• Un jour d'avril 1944....

                    Mon jour de gloire ?

                C'était, si je me souviens bien, le Lundi de Pâques 1944. La guerre était là, bien présente, depuis déjà 5 ans. Nous avions passé la soirée chez des voisins et amis à Juvisy, ville de banlieue parisienne où nous habitions depuis de longues années déjà. Nos amis avaient un immense jardin et ce "plan d'eau" ou étang, appelé le Miroir...Ce Miroir était peuplé de petits poissons, dont des tanches que mon frère, avant la guerre, avait le droit de pécher et...qui sentaient fort la vase ! Mais, le plaisir de pêcher et d'avoir du poisson frais (!) faisait oublier ce goût un peu spécial. Le Miroir était alimenté par la rivière l'Orge, affluent de la Seine, qui traversait alors tout Juvisy. Au bord du Miroir, nos amis avaient installé une sorte de petite passerelle enjambant "l'arrivée d'eau" de l'Orge...ça décorait le jardin et ça faisait un peu décor d'opérette...Du sol au-dessus de cette passerelle, il y avait bien...30 ou 40 centimètres !

                 Voilà, j'ai planté le décor !
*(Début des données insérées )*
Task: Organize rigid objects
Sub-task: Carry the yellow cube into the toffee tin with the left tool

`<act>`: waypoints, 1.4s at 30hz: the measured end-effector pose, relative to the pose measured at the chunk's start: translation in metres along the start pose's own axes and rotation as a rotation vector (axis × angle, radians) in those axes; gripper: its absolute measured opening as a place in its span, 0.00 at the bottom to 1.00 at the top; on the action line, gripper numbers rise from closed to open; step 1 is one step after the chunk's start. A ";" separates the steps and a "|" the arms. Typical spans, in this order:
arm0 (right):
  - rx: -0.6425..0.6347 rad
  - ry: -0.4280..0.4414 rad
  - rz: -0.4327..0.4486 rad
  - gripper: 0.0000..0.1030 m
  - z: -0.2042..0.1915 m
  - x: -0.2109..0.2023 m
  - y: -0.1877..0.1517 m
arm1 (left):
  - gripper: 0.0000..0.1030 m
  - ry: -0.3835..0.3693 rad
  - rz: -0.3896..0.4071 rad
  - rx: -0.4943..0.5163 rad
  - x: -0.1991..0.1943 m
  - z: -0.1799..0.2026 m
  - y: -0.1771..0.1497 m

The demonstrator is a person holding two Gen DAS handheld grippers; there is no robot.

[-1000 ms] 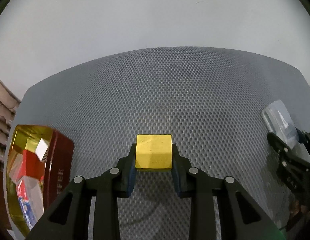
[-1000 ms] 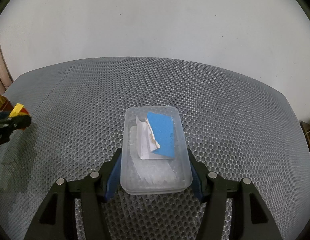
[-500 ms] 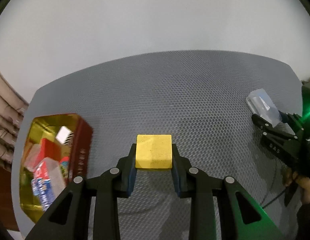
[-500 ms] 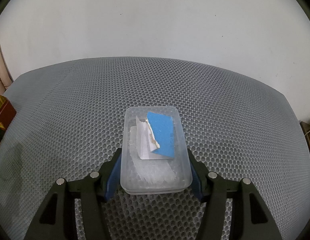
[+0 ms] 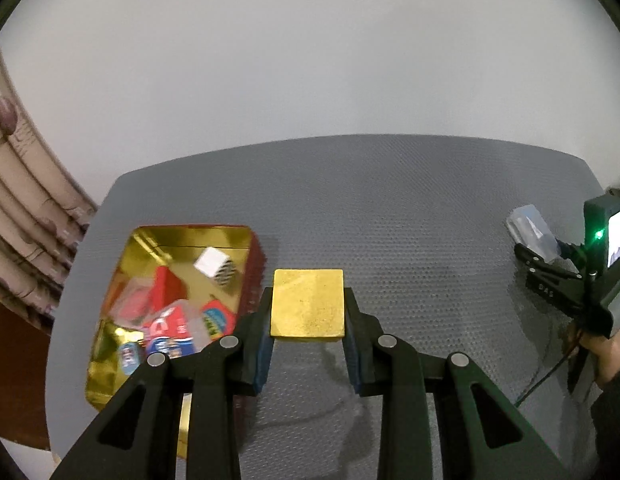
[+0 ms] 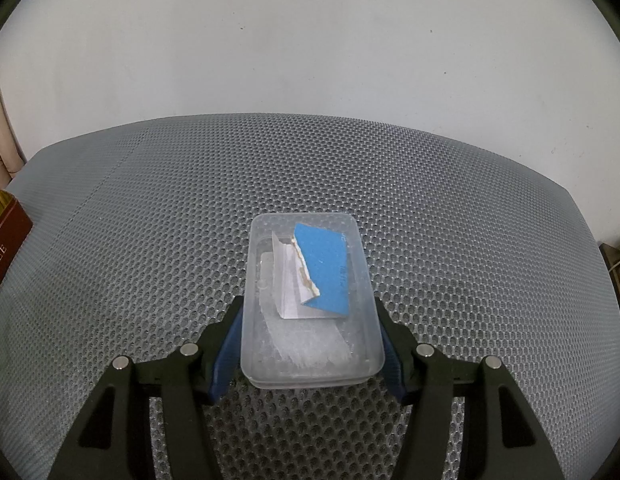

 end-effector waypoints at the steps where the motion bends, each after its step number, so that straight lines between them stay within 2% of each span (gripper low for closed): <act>1: 0.000 0.000 0.000 0.59 0.000 0.000 0.000 | 0.26 0.009 0.002 -0.006 -0.002 -0.007 0.001; 6: -0.001 0.000 0.000 0.59 0.000 0.000 0.000 | 0.26 0.064 0.008 -0.047 -0.011 -0.049 0.003; 13: 0.000 0.000 0.000 0.59 0.000 0.000 0.000 | 0.26 0.189 0.012 -0.121 -0.019 -0.134 0.003; 19: -0.001 0.000 0.000 0.59 0.001 0.000 0.000 | 0.26 0.205 -0.044 -0.192 -0.004 -0.171 -0.018; 25: -0.002 0.000 0.000 0.59 -0.004 -0.002 0.001 | 0.26 0.190 -0.112 -0.227 0.017 -0.185 -0.048; 34: -0.002 0.001 0.000 0.59 -0.006 -0.003 0.003 | 0.26 0.168 -0.162 -0.258 0.035 -0.190 -0.079; 39: -0.005 0.002 0.000 0.59 -0.004 -0.002 0.005 | 0.26 0.172 -0.178 -0.289 0.045 -0.193 -0.088; 42: -0.006 0.002 0.000 0.59 -0.004 -0.002 0.005 | 0.26 0.169 -0.177 -0.276 0.048 -0.191 -0.088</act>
Point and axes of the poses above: each gripper's, at about its wrist camera, not at the fingertips, and x roughly the way its jaws point, z to its right, y to its top, the point moved 10 cm from there along x, roughly the way its jaws point, and after that the axes turned 14 degrees about z, right-handed, at the moved point
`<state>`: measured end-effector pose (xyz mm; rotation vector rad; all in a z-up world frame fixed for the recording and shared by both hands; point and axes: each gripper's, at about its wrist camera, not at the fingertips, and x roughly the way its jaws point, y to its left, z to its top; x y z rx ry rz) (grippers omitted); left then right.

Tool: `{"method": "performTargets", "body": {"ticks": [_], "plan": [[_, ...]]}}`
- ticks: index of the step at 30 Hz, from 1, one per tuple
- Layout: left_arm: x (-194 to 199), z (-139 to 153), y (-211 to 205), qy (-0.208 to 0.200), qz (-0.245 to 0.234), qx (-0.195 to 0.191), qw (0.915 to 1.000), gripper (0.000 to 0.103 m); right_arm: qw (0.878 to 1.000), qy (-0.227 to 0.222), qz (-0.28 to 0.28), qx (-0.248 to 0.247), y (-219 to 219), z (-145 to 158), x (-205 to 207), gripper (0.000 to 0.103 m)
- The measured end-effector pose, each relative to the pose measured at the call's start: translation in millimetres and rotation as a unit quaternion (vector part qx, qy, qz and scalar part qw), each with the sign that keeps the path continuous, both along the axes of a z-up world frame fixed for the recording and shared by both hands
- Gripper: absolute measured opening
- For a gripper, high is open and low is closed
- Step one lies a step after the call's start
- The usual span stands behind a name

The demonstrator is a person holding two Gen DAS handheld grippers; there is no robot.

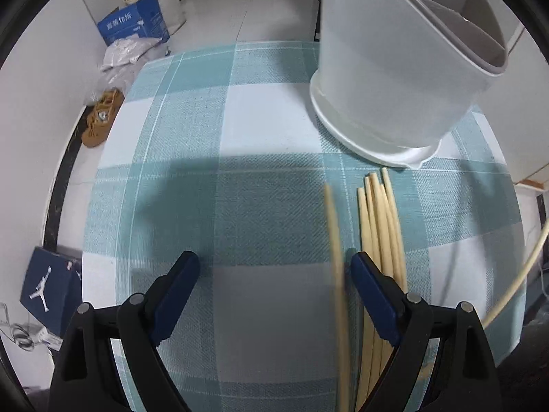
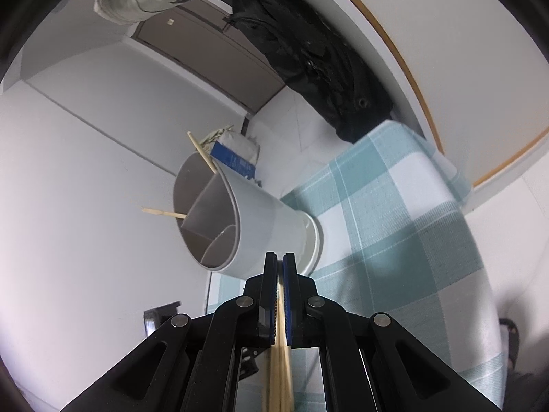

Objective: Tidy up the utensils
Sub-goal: 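Lift the chopstick with the right gripper and carry it over the holder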

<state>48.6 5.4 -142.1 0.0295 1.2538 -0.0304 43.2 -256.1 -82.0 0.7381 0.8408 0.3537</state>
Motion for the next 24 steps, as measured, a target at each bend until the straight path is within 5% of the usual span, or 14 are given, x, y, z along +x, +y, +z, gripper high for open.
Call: {"method": "performTargets", "body": {"ticks": [6, 16, 21, 24], "plan": [[7.7, 0.7, -4.0, -0.006, -0.003, 0.005, 1.0, 0.082, 1.0, -0.014, 0.005, -0.019, -0.2, 6.3, -2.3, 0.003], [15.2, 6.4, -21.3, -0.013, -0.054, -0.02, 0.9982, 0.002, 1.0, -0.013, 0.008, -0.014, -4.3, 6.0, 1.7, 0.003], [17.6, 7.9, -17.4, -0.017, -0.048, -0.052, 0.9973, 0.001, 0.999, -0.023, 0.012, -0.019, -2.0, 11.3, 1.1, 0.003], [11.5, 23.1, -14.0, -0.055, -0.042, -0.062, 0.9956, 0.001, 0.999, -0.03, 0.011, -0.021, -1.3, 15.0, -0.9, 0.003]]}}
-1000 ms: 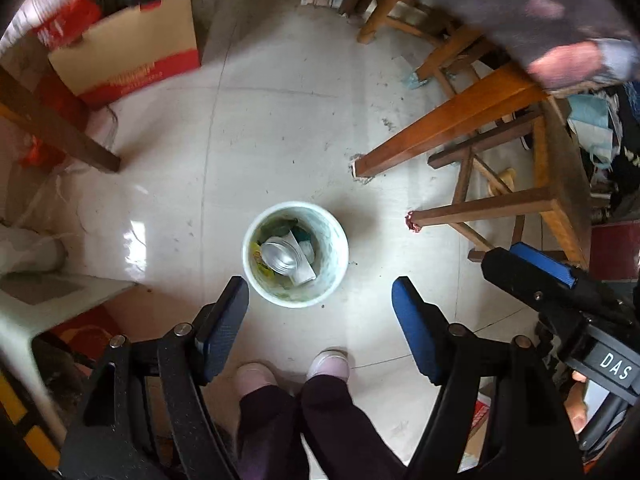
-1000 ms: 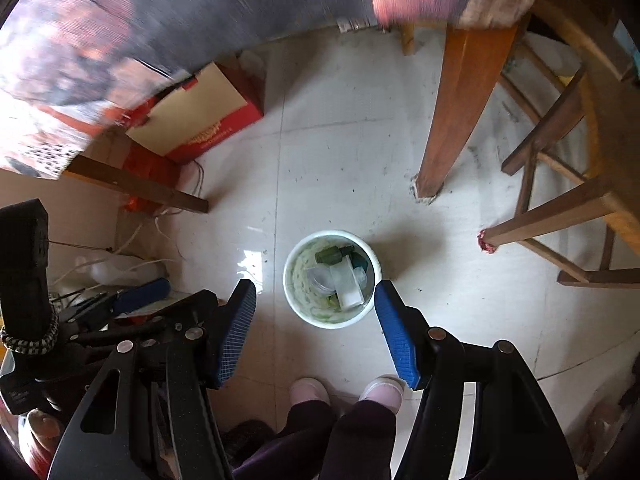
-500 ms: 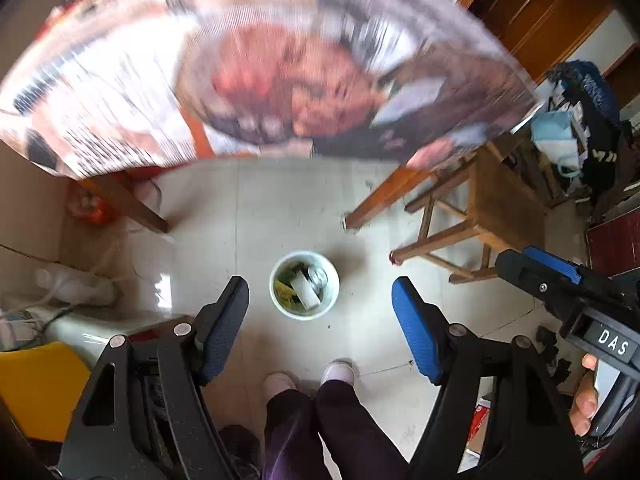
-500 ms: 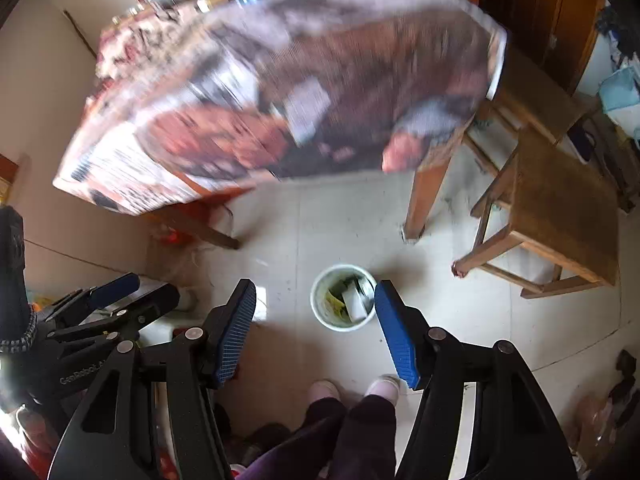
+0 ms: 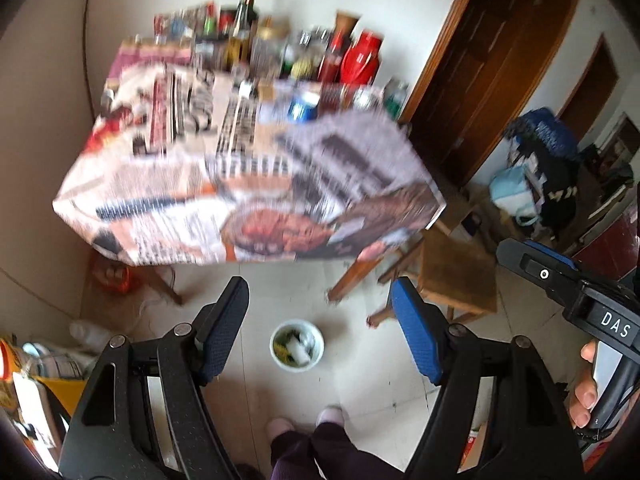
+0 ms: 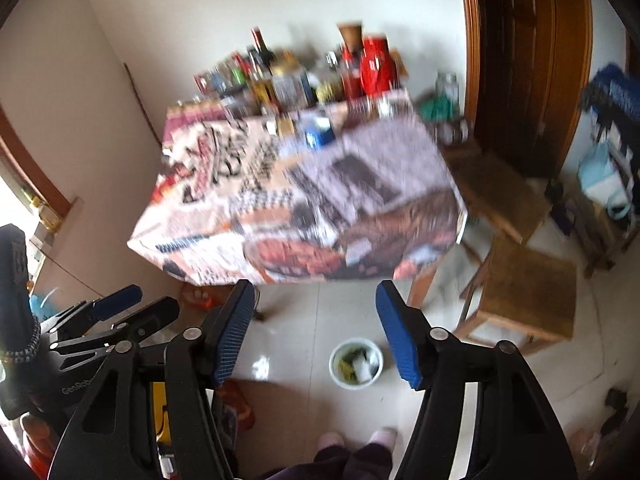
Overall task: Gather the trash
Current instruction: 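Raise both open tools back toward the table, then grasp the foil ball with the right tool while the left tool grasps the clear plastic cup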
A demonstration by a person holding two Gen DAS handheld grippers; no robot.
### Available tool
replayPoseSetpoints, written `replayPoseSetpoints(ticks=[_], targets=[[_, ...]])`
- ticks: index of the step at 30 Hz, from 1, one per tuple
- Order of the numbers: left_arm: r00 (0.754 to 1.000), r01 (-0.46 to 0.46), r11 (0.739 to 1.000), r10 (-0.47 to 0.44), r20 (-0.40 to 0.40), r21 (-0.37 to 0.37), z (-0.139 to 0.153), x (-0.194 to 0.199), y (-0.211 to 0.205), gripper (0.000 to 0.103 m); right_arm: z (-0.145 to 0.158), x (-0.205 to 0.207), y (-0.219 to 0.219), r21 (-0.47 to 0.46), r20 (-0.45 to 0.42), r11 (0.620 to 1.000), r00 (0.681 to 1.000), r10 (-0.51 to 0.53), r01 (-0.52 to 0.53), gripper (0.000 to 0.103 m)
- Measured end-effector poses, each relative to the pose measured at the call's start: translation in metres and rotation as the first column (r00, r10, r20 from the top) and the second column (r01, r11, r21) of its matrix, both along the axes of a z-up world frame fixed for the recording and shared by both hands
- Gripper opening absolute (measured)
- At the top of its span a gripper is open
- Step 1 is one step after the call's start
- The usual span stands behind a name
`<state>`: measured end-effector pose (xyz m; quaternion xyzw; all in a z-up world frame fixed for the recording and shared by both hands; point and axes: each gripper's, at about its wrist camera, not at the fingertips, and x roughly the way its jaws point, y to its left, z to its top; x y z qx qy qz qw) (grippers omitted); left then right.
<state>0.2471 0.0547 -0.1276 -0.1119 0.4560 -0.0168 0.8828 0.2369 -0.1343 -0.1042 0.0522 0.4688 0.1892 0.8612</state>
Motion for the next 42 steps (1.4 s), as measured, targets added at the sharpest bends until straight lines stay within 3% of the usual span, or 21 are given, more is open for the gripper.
replayPoseSetpoints(ticks=[5,10,14,23,27,33,42], targets=[[0.995,0.026,0.999,-0.029,0.098,0.031,0.043,-0.011,0.003,0.073,0.036,-0.015,0.005,-0.021,0.107,1.0,0.994,-0.009,0.011,0.067],[0.981,0.019,0.998,-0.029,0.193,0.055,0.072,-0.015,0.009,0.09,0.057,-0.022,0.004,-0.033,0.215,0.998,0.976,-0.046,0.054,0.089],[0.977,0.019,0.998,-0.031,0.212,0.061,0.079,-0.006,0.014,0.095,0.061,-0.011,0.002,-0.045,0.243,0.995,0.967,-0.077,0.09,0.102],[0.979,-0.019,0.997,0.003,0.204,0.079,0.073,0.048,0.011,0.096,0.054,0.037,-0.014,-0.022,0.246,0.996,0.966,-0.08,0.088,0.102],[0.981,-0.045,0.995,0.027,0.192,0.093,0.069,0.092,0.002,0.096,0.049,0.082,-0.026,-0.017,0.256,0.997,0.965,-0.062,0.069,0.102],[0.982,-0.061,0.998,0.054,0.18,0.034,0.073,0.164,-0.016,0.096,0.057,0.142,-0.044,-0.028,0.255,0.999,0.967,-0.021,0.03,0.102],[0.982,-0.12,0.988,0.103,0.159,0.097,0.065,0.243,-0.045,0.096,0.047,0.225,-0.06,-0.006,0.23,1.0,0.973,0.019,-0.018,0.102]])
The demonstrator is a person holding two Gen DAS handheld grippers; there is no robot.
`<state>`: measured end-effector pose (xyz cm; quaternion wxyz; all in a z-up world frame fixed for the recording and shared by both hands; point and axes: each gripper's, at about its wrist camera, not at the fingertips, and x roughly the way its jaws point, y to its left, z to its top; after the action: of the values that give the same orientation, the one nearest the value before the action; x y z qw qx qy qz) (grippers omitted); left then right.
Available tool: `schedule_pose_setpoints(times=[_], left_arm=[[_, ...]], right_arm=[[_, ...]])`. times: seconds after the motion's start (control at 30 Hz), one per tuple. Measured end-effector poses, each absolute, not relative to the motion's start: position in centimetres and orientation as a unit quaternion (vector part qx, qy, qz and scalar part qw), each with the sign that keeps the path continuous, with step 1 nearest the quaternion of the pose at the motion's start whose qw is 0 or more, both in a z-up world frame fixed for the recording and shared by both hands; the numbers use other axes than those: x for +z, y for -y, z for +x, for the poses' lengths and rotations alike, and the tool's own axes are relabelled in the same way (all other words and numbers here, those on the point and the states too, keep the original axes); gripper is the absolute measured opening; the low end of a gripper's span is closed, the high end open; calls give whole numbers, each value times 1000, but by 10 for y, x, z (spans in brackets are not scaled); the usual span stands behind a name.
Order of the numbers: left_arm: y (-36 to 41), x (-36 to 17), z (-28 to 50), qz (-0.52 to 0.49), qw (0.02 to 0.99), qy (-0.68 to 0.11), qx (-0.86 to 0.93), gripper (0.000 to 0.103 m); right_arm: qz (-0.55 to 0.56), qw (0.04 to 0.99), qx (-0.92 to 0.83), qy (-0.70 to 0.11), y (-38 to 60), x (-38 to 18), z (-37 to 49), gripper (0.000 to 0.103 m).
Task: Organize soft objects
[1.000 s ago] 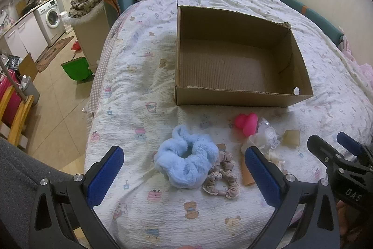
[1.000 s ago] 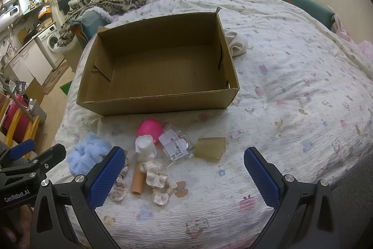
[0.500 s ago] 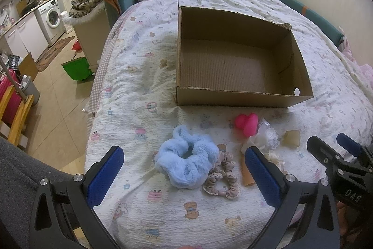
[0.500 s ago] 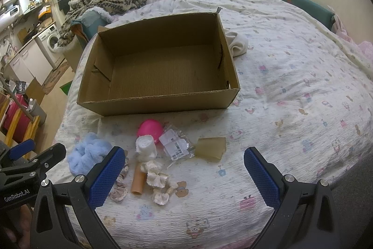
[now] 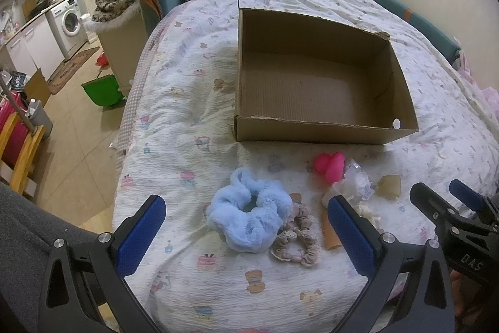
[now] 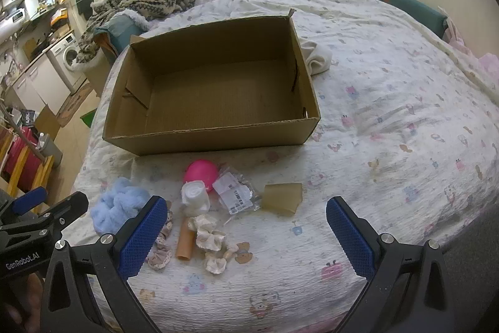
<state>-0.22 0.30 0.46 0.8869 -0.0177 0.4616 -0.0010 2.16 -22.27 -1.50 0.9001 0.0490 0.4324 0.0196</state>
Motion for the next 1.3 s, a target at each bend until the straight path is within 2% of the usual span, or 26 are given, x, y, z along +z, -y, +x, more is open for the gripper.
schedule_pose_setpoints(times=[0.87,1.13,1.3], left_arm=[[-2,4,0,-17,887,-462,-2,103],[-6,1,1,-23,884,-468,3,103],[-12,-3,6,-33,878,-477,16,103]], right_arm=[[57,897,23,-437,225,-18,22,103],[139,856,35,-496,243,-40,35,103],[225,787,40,-573,262,-76,48,103]])
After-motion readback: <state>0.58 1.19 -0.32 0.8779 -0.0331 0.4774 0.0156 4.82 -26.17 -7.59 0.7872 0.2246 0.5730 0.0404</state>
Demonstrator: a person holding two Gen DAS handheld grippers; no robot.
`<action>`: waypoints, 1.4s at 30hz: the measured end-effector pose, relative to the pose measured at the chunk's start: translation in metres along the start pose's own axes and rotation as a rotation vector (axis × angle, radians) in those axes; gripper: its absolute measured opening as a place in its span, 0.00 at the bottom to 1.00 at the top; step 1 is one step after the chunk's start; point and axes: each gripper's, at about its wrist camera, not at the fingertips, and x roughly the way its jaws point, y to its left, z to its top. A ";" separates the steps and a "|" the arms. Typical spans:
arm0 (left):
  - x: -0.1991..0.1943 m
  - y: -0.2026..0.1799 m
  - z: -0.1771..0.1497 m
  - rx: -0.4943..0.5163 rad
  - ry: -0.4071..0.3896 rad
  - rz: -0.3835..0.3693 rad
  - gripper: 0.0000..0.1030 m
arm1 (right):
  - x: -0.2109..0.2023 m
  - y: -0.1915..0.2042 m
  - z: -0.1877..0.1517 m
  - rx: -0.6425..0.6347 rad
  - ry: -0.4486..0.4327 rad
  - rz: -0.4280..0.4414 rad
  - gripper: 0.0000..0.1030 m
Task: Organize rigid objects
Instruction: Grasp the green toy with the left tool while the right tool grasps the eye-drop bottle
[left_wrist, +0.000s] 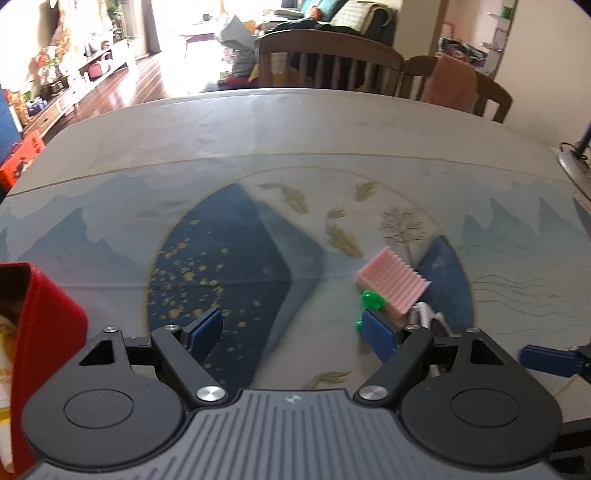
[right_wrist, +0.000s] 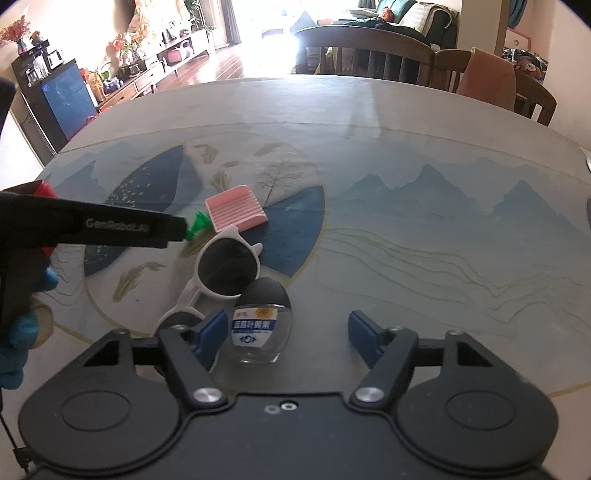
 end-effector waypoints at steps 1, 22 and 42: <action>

                 Le soir, après dîner, tout à coup toutes les sirènes de JUVISY et des environs se mettent "en branle"...Lugubre...Et on commence à entendre au loin (mais pas tellement) le bruit de bombes, la DCA allemande et les avions de bombardement. Quelqu'un dans la rue crie, c'est sur VILLENEUVE-ST-GEORGES !c'est-à-dire, de l'autre côté de la Seine, mais à quelques petits kilomètres seulement. J'ai toujours été un peu "froussarde" et, pour ne pas déroger, je tremblais de tous mes membres ! N'écoutant que mon courage du moment, je suis arrivée à me mettre à l'abri (si on peut dire), sous ce petit pont de décoration. Comment j'y suis entrée dans cet abri? Je n'en sais rien... poussée par ma grande peur vraisemblablement ? Mais le plus grave...c'est que, après l'alerte, je ne pouvais plus me sortir de là. Je n'avais plus de forces, je les avais utilisées pour entrer et me cacher. Ma mère et nos amis se sont moqués de moi, si peu sportive, mais qui avais battu un record de souplesse...j'étais au moins pliée en quatre pour avoir pu me glisser là-dessous.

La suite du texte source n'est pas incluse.